[Work to be completed] No pictures go into the copy. Write out exactly the lines below from the one containing "For training a" through the one containing "(411, 442) to (277, 120): 113".

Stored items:

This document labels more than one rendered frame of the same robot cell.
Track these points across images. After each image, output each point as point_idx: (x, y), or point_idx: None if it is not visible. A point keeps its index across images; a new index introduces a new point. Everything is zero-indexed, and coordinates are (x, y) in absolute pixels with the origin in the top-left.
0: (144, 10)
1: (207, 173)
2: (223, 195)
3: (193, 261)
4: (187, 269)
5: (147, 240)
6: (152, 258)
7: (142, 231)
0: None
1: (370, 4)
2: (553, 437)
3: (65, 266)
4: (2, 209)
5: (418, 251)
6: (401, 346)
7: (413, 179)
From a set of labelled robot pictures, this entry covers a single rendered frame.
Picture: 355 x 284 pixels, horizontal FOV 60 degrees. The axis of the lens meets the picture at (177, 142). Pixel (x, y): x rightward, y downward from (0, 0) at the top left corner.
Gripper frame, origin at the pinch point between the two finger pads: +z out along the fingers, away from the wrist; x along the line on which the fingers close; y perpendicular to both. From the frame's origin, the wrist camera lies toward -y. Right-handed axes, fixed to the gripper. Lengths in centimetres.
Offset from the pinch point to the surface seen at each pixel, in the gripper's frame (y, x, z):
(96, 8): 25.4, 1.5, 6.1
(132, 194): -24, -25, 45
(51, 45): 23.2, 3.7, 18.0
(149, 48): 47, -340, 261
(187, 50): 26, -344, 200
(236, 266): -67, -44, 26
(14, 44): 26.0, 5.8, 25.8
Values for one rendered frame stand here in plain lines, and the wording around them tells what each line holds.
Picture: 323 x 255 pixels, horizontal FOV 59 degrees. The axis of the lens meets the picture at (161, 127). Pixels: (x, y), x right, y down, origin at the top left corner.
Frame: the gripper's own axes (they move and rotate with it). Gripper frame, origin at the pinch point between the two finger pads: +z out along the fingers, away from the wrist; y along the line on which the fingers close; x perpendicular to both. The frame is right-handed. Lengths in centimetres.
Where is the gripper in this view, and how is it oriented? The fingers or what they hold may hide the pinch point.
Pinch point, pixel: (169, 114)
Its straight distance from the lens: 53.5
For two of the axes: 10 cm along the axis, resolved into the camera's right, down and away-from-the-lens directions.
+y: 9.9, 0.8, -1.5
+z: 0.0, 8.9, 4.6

* * *

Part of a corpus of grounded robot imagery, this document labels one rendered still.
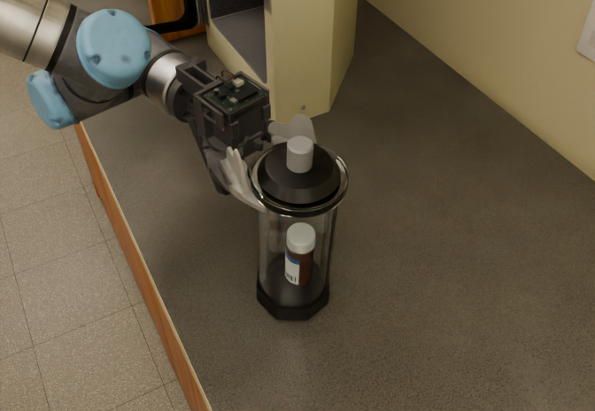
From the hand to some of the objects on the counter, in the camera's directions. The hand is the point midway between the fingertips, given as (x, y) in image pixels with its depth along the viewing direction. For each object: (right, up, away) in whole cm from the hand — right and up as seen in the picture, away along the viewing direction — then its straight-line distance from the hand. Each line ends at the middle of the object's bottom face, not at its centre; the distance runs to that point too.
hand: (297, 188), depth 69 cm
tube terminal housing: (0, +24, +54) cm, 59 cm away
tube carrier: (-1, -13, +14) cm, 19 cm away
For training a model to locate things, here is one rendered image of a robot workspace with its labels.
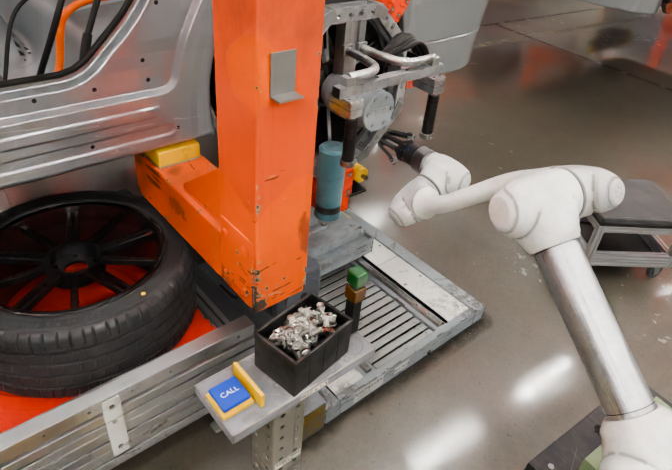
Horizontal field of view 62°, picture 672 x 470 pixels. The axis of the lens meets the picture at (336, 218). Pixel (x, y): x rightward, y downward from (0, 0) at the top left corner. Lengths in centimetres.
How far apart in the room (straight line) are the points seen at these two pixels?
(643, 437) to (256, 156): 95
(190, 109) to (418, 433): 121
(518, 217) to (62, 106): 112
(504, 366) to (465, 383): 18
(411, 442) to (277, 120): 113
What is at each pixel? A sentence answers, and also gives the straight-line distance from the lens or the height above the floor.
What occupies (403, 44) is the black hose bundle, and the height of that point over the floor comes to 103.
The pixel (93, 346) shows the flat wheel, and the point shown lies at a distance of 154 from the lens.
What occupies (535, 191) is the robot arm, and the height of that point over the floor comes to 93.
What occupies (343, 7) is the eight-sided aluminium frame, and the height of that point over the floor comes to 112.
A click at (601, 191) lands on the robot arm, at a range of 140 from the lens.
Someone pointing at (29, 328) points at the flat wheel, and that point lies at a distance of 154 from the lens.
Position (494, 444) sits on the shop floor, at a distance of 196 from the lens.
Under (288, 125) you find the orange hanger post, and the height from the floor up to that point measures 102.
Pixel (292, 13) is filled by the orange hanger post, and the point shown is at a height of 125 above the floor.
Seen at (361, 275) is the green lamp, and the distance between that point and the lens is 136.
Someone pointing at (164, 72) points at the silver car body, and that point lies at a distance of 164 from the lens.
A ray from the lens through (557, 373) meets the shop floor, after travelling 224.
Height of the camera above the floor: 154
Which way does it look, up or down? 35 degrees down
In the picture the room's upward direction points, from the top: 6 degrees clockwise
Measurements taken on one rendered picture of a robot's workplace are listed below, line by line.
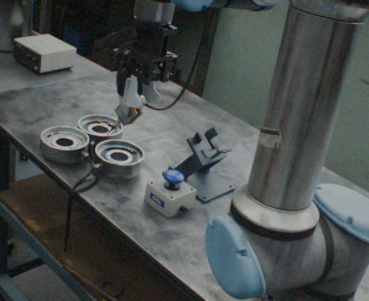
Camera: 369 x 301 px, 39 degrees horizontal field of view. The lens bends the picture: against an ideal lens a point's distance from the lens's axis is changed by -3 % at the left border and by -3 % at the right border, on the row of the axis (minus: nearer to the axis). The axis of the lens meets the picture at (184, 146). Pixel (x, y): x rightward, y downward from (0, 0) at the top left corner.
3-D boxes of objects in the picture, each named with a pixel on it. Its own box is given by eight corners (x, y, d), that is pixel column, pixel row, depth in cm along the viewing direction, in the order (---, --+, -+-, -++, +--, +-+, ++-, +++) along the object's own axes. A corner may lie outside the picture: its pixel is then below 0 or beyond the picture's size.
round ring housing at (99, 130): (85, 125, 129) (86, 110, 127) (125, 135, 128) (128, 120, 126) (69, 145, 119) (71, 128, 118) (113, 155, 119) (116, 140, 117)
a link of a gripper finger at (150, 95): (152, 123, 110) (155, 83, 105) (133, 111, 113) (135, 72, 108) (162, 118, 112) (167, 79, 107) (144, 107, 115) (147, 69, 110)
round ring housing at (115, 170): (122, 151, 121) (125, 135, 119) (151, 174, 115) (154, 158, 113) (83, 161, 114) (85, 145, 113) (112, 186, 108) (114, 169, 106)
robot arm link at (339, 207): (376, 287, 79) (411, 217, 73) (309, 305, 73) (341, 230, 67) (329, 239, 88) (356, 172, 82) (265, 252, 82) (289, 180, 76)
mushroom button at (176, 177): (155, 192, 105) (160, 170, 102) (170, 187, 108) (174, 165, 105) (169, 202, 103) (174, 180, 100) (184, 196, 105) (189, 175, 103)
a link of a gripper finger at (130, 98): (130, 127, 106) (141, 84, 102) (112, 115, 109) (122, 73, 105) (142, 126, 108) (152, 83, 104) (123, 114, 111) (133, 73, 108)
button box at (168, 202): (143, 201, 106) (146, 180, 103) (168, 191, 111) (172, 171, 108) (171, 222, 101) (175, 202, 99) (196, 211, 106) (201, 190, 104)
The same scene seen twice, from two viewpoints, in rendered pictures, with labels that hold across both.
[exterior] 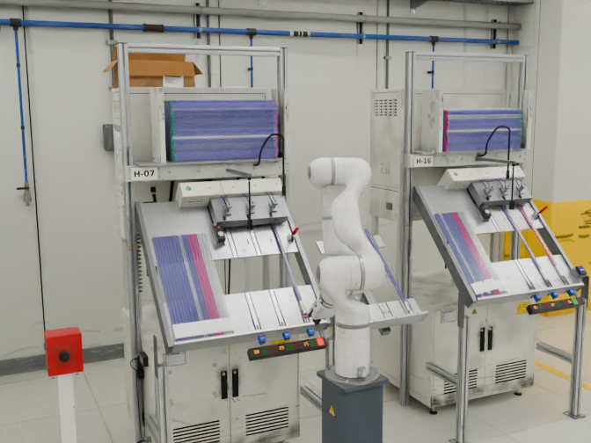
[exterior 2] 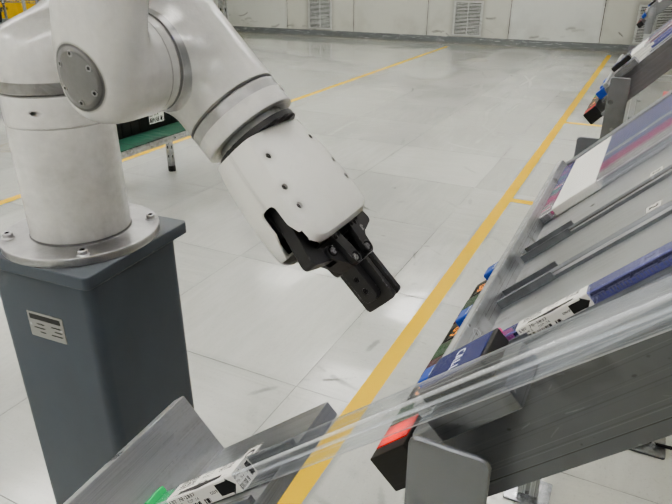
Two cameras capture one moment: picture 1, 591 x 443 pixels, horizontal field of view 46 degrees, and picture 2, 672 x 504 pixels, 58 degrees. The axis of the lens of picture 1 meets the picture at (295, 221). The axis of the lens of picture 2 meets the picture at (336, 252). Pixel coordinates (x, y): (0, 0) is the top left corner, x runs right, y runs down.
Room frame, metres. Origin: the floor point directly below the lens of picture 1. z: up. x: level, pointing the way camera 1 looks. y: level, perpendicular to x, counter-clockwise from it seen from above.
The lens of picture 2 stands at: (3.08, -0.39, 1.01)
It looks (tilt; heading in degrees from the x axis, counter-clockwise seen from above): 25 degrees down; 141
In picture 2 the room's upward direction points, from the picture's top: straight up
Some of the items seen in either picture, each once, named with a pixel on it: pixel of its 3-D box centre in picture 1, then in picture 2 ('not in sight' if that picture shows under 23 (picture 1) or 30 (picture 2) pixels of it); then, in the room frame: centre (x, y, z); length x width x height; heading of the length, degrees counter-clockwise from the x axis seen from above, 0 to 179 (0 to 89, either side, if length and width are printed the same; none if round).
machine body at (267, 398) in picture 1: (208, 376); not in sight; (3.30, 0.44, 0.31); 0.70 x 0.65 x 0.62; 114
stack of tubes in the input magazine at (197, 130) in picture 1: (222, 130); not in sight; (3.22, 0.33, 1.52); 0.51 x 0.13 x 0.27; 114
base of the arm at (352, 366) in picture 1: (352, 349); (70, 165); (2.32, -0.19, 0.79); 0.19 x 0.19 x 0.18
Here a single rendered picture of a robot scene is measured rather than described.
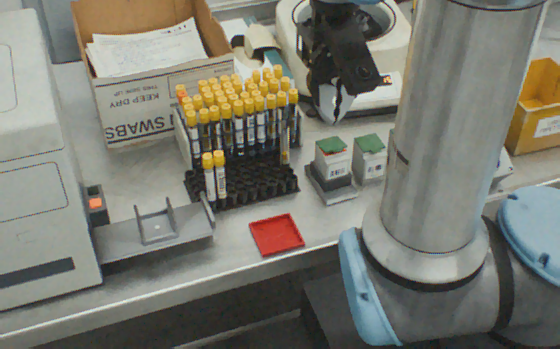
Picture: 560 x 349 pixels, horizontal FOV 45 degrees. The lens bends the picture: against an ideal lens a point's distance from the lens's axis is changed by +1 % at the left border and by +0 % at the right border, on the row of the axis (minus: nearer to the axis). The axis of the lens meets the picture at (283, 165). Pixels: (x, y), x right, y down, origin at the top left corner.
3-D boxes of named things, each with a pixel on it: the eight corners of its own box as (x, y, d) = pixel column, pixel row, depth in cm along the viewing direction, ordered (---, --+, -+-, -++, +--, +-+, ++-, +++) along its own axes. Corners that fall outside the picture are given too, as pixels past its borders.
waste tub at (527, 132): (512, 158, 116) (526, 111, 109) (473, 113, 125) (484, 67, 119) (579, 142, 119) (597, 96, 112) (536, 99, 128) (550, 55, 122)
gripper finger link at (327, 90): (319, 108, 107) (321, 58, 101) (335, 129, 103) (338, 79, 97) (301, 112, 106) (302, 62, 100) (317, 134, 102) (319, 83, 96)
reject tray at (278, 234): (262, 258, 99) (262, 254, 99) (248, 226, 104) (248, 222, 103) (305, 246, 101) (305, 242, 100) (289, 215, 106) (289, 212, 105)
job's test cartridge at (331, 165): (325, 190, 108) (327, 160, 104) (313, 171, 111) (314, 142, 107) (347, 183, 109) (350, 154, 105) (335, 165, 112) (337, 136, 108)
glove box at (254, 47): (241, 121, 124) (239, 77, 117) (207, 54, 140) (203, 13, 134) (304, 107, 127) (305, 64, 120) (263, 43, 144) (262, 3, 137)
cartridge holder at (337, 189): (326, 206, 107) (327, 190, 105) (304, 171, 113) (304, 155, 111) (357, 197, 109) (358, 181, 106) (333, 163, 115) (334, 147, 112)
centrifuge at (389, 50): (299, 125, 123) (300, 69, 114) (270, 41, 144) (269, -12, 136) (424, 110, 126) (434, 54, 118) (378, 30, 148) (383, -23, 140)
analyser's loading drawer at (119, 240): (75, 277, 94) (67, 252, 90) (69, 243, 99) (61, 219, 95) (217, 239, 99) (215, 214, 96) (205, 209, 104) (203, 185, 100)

...

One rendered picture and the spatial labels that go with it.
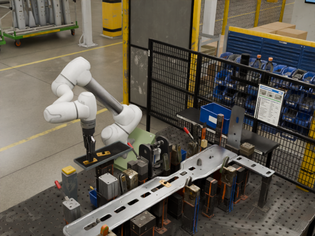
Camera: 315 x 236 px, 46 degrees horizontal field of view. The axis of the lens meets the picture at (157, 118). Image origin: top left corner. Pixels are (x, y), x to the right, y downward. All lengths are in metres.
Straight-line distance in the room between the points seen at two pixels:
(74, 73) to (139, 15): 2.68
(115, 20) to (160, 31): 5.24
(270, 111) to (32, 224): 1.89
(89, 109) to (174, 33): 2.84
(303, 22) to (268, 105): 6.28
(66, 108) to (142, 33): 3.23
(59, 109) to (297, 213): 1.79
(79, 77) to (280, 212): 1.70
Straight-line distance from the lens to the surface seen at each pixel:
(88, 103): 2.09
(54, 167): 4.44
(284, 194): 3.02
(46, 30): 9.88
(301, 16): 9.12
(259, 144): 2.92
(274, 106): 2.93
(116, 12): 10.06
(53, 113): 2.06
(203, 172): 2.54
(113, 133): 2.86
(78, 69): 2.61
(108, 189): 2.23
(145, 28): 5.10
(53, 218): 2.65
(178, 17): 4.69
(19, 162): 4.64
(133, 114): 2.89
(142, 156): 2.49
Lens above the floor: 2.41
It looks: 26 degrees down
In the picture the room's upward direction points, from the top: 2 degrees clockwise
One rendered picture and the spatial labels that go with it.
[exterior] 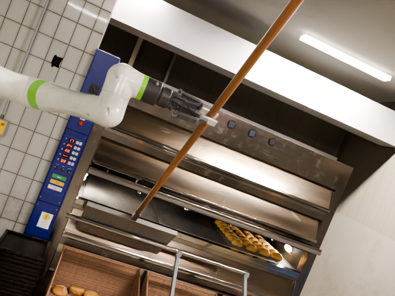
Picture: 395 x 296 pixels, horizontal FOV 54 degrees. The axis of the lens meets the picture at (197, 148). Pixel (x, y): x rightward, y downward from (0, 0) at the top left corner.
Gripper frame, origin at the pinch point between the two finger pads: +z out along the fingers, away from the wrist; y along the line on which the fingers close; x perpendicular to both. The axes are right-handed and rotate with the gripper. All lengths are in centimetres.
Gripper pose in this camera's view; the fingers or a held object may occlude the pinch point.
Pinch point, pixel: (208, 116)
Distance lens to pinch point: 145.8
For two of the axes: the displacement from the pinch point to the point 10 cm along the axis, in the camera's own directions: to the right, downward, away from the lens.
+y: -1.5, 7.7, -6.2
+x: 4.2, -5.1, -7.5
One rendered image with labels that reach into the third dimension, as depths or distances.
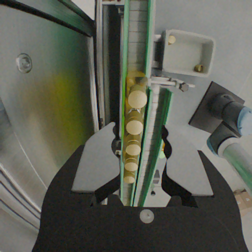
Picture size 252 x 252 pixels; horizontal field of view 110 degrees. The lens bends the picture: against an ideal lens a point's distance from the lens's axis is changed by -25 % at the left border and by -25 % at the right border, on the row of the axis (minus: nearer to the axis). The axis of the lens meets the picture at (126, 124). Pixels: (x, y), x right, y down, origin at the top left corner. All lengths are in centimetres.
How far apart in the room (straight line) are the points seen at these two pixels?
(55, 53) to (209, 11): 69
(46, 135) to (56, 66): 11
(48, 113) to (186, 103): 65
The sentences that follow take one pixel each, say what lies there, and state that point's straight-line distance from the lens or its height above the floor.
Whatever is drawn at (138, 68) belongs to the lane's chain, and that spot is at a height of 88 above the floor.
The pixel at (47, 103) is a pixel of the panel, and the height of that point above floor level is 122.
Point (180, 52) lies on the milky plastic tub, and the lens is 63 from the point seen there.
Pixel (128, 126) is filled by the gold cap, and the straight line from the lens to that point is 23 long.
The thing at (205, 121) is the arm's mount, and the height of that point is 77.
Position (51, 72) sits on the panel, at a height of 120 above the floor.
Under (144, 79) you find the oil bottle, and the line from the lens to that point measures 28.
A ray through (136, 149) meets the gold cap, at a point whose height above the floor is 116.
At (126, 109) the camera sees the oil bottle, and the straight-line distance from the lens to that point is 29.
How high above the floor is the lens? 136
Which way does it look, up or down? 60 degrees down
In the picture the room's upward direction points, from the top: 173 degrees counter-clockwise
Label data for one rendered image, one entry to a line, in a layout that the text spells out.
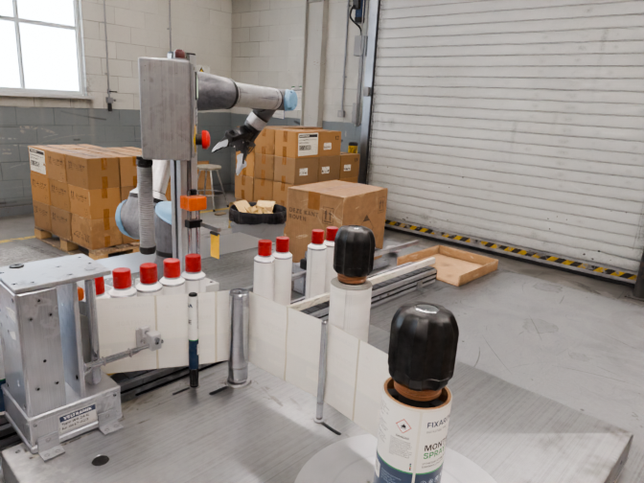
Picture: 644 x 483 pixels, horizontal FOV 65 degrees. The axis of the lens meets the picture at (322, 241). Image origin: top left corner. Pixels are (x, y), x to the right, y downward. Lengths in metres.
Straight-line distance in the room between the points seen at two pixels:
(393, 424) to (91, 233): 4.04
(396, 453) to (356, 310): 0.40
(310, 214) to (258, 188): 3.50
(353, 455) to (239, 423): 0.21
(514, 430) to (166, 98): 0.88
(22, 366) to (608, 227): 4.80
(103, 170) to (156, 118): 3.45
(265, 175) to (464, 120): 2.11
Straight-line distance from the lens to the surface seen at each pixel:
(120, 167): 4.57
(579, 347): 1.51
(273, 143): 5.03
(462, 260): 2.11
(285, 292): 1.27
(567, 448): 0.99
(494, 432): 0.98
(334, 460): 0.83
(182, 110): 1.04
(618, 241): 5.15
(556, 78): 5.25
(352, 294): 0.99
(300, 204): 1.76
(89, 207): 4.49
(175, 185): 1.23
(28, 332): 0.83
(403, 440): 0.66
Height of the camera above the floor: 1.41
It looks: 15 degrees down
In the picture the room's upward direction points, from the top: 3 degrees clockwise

[Solution to the problem]
For training a model to locate things, here is one rendered image of a robot workspace with its labels.
Horizontal field of view 62°, picture 672 x 470 pixels. The axis of the lens meets the picture at (336, 218). Pixel (x, y): x rightward, y downward from (0, 0) at the top left corner. Lengths in centimetres.
How far apart in the room (straight line) are the points seen at these two pixels?
(643, 437) to (256, 156): 95
(190, 109) to (418, 433): 121
(518, 217) to (62, 106): 112
(504, 366) to (465, 383): 18
(411, 442) to (277, 120): 113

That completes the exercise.